WHAT YOU ARE ASKED TO DO:
Two lines in the data below mark the range: the one with "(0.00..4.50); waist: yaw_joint" and the one with "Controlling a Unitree". Return both, along with every line between them, exactly.

DATA BLOCK:
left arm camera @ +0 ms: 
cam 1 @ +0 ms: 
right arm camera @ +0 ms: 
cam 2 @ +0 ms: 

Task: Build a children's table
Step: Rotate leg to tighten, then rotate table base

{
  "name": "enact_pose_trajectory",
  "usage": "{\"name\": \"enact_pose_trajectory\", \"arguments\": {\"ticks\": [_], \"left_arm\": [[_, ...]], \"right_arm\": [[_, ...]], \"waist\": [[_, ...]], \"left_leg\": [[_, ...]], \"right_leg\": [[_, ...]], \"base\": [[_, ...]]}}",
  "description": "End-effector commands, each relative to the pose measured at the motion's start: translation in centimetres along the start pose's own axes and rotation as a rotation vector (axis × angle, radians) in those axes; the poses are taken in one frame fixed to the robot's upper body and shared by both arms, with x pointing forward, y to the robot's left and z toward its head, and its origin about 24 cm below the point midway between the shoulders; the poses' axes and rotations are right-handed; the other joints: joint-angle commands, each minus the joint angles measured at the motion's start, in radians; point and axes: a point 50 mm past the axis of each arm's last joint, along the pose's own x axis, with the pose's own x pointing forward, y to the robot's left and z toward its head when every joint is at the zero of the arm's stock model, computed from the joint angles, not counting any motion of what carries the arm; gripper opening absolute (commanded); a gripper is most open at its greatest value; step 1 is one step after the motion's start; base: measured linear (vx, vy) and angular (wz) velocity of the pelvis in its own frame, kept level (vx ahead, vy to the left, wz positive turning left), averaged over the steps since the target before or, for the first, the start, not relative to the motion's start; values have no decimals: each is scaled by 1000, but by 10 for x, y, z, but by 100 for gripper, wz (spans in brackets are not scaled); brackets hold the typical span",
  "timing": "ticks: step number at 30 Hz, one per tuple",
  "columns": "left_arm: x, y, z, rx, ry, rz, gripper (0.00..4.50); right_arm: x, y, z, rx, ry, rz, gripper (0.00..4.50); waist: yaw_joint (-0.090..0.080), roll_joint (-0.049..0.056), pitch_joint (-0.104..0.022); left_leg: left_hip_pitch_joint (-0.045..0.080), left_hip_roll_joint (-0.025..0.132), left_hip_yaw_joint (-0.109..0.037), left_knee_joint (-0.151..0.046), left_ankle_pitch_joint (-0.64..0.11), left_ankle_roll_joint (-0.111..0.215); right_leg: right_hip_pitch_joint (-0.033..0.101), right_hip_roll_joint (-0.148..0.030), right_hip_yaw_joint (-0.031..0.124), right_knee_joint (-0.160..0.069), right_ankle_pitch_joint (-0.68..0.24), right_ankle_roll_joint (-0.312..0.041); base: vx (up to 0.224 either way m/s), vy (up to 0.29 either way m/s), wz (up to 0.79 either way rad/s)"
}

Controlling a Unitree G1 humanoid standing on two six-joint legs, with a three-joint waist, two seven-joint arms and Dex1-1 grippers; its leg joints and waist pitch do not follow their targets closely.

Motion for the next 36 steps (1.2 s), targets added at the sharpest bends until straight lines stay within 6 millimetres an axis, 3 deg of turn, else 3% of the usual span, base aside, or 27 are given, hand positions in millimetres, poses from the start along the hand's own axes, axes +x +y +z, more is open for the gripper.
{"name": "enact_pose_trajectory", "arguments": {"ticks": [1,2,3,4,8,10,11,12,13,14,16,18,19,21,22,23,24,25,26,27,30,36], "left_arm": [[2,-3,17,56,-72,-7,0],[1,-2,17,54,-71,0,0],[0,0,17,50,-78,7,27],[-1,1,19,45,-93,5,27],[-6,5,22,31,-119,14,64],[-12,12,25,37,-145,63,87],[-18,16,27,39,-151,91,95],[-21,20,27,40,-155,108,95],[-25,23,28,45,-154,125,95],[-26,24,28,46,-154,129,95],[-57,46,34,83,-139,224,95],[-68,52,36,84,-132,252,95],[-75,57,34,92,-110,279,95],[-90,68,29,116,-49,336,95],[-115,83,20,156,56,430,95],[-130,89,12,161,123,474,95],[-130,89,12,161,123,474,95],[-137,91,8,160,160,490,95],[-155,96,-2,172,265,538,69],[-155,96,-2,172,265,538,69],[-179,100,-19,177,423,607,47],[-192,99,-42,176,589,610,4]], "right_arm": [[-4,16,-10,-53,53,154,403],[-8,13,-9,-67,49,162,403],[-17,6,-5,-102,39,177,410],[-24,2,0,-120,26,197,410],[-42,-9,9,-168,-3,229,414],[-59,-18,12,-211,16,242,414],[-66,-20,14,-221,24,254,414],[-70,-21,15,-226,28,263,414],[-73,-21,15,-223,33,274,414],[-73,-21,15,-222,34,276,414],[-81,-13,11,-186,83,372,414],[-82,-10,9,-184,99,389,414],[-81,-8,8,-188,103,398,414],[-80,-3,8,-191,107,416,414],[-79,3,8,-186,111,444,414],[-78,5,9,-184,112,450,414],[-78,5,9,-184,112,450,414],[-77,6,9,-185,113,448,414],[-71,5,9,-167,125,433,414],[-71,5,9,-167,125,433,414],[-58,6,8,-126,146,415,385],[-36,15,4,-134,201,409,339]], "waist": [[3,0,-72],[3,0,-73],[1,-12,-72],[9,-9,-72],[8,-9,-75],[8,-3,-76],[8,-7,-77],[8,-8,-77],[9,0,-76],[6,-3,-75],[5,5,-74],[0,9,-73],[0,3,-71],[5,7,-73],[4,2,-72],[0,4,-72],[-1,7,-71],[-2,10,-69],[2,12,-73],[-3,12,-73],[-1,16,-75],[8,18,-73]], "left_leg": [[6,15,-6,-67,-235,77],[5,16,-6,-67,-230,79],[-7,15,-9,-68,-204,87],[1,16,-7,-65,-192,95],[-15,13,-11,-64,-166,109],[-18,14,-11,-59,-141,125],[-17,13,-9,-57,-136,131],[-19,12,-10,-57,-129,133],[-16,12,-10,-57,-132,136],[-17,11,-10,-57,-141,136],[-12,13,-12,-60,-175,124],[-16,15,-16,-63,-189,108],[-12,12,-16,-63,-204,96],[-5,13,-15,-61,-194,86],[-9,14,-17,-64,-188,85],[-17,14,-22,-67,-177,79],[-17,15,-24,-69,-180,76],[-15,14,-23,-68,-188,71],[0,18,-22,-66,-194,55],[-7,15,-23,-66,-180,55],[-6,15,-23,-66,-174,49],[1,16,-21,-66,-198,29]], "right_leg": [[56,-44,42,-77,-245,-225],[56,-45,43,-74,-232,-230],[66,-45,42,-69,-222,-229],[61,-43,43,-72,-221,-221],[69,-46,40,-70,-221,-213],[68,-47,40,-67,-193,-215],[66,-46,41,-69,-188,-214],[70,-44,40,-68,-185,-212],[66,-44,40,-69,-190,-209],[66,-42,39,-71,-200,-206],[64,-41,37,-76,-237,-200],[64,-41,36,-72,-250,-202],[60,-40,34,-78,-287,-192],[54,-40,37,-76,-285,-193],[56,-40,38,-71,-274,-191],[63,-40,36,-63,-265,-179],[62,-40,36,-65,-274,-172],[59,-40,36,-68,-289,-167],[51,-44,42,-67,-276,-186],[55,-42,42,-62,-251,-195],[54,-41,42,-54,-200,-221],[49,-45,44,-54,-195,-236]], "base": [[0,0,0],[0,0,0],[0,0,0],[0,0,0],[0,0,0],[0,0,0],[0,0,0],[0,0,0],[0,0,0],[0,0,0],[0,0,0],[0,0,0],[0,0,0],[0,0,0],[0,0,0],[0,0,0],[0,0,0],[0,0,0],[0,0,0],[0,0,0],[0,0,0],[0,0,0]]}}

EXPECTED ANSWER:
  "columns": "left_arm: x, y, z, rx, ry, rz, gripper (0.00..4.50); right_arm: x, y, z, rx, ry, rz, gripper (0.00..4.50); waist: yaw_joint (-0.090..0.080), roll_joint (-0.049..0.056), pitch_joint (-0.104..0.022); left_leg: left_hip_pitch_joint (-0.045..0.080), left_hip_roll_joint (-0.025..0.132), left_hip_yaw_joint (-0.109..0.037), left_knee_joint (-0.151..0.046), left_ankle_pitch_joint (-0.64..0.11), left_ankle_roll_joint (-0.111..0.215); right_leg: right_hip_pitch_joint (-0.033..0.101), right_hip_roll_joint (-0.148..0.030), right_hip_yaw_joint (-0.031..0.124), right_knee_joint (-0.160..0.069), right_ankle_pitch_joint (-0.68..0.24), right_ankle_roll_joint (-0.312..0.041); base: vx (up to 0.224 either way m/s), vy (up to 0.29 either way m/s), wz (up to 0.79 either way rad/s)"
}

Controlling a Unitree G1 humanoid standing on two six-joint legs, with a three-joint waist, two seven-joint arms and Dex1-1 grippers; its leg joints and waist pitch do not follow their targets closely.

The output above is the complete answer.